__Activity__:
Within the entries below, find the portion that opens with the line containing "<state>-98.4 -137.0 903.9" and closes with the line containing "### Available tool". Retype that portion exactly and only.

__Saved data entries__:
----------
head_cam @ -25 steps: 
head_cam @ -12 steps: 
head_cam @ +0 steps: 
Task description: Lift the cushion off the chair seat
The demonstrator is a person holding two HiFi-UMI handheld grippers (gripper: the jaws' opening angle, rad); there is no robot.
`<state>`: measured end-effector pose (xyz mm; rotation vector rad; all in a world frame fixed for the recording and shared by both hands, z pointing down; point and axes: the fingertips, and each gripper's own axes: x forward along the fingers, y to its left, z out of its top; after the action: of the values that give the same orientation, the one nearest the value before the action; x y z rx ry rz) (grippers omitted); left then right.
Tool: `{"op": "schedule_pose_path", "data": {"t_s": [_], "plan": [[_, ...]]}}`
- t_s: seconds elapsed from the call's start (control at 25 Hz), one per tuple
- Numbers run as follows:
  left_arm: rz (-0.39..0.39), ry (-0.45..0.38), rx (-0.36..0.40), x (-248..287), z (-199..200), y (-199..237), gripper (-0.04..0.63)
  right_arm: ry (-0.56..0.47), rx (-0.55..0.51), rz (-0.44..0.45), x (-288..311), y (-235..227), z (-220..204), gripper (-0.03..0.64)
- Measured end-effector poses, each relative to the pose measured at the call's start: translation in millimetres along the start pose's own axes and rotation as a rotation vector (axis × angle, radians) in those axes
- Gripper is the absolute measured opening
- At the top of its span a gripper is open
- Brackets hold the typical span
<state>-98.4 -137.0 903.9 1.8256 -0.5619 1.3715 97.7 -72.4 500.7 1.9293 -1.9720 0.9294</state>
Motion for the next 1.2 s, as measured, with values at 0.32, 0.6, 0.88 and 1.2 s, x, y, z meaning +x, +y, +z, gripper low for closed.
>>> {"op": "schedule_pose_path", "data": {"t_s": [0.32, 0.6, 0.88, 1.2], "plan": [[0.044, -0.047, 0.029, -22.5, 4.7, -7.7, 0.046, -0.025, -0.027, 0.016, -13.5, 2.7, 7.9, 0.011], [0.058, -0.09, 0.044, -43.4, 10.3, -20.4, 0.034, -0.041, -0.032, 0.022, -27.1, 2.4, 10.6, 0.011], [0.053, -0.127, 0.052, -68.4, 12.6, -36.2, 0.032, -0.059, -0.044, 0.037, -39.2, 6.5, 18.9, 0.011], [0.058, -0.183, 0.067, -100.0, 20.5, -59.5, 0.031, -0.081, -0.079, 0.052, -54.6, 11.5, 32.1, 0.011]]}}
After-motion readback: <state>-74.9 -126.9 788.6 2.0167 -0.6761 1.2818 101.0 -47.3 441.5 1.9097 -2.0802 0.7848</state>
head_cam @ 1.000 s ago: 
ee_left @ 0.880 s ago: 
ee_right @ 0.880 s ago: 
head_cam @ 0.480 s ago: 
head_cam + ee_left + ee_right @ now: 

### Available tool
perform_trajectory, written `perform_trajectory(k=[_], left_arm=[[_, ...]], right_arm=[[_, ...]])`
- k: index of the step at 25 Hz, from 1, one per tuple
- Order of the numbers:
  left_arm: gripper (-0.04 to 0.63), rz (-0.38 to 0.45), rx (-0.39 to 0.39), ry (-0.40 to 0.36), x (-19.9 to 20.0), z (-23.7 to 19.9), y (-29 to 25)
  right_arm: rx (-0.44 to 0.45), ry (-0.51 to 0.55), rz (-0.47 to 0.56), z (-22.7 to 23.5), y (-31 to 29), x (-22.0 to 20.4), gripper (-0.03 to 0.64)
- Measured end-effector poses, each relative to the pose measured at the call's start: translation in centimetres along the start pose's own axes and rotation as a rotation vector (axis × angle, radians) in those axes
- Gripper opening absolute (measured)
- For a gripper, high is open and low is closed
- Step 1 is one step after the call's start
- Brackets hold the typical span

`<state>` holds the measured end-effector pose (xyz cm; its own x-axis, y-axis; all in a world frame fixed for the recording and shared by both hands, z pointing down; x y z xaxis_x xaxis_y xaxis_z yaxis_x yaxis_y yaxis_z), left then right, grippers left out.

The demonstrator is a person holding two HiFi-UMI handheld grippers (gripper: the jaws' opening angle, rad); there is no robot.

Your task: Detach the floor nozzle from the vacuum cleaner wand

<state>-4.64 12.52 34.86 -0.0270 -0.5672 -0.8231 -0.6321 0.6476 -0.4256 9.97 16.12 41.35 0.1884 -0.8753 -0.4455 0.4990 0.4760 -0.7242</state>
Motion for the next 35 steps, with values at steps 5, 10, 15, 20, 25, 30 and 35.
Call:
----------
__Written reply__:
<state>-98.4 -137.0 903.9 1.8256 -0.5619 1.3715 97.7 -72.4 500.7 1.9293 -1.9720 0.9294</state>
Motion for the next 1.2 s, as measured, with values at 0.32, 0.6, 0.88 and 1.2 s, x, y, z meaning +x, +y, +z, gripper low for closed.
>>> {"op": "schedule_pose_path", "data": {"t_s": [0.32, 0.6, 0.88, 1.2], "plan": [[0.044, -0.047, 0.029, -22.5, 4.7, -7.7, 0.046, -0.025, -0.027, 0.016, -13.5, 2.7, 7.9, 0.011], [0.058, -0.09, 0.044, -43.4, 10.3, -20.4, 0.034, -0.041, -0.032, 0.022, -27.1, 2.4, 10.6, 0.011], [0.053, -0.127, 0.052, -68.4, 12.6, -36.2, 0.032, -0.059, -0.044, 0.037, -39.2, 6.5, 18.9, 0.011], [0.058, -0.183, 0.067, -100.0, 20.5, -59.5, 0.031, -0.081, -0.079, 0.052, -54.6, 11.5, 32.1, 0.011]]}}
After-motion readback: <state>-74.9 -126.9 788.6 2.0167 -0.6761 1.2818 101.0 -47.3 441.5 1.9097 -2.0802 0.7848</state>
head_cam @ 1.000 s ago: 
ee_left @ 0.880 s ago: 
ee_right @ 0.880 s ago: 
head_cam @ 0.480 s ago: 
head_cam + ee_left + ee_right @ now: 

### Available tool

The answer to this exercise has been written out completely.